In my infinite wisdom, I thought that maybe I could work something out where I could become a limited distributor for the sole purpose of having books listed with Ingram. I already had POD access to Ingram through my Thor program but that was, at best, a very basic, entry level program that did not work for most of my authors. I felt that they needed the real thing. Obviously, I wanted to avoid the Biblio mistake of paying out, before books were returned. It seemed like the answer would be easy. No money would be paid to the author until after the last date of return had passed. If that date was 6 months, it was 6 months. If it was a year, it was a year. When I contacted Ingram, they were more than willing to set me up as a distributor. I had more than enough titles and those titles would surpass any minimums Ingram would impose. Luckily, I bounced my payment idea off the Ingram rep. I can still hear him laughing.
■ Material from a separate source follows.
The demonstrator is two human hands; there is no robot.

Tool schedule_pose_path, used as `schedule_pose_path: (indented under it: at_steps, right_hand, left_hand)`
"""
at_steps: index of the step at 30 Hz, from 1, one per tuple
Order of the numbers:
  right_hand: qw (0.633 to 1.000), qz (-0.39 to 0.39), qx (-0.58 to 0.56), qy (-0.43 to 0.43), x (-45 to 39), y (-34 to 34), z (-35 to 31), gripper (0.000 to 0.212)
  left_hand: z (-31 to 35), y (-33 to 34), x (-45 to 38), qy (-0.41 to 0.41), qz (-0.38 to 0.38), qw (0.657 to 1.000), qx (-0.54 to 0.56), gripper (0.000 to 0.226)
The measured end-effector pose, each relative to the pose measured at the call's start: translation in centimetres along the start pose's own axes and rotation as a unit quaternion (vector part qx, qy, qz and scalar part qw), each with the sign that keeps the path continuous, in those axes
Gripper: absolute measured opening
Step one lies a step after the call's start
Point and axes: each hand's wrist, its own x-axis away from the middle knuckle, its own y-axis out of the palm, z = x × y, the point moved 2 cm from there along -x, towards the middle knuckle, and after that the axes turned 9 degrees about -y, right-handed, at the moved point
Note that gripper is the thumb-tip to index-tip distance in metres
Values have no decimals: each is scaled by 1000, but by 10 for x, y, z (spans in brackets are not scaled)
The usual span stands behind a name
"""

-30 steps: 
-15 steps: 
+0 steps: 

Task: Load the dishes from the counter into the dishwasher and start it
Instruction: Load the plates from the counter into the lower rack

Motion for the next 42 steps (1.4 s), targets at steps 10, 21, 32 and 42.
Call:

If I wanted to hold money until after the last day that books could be returned, I would never pay my authors a cent. Why? Books are returnable FOREVER. What kind of crazy system is that? Well it is what it is . . . Bookstores pay their bills to Ingram with returns. Ingram pays their distributors with returns. In short, if any real money changes hands, it is not by design. It’s a giant scam. No wonder the big publishers are in such sad shape. This system is total nonsense. As a small publisher, let me tell you this: You do not need bookstore sales under these conditions. You can’t afford it. The Bookstore Distribution Emperor truly has no clothes. Stop wasting your time and energy looking for someone who can waste your money for you. You are more than qualified to do that on your own. One book . . . One twenty dollar bill . . . Two books . . . two twenty dollar bills. That’s how the self-publisher becomes successful.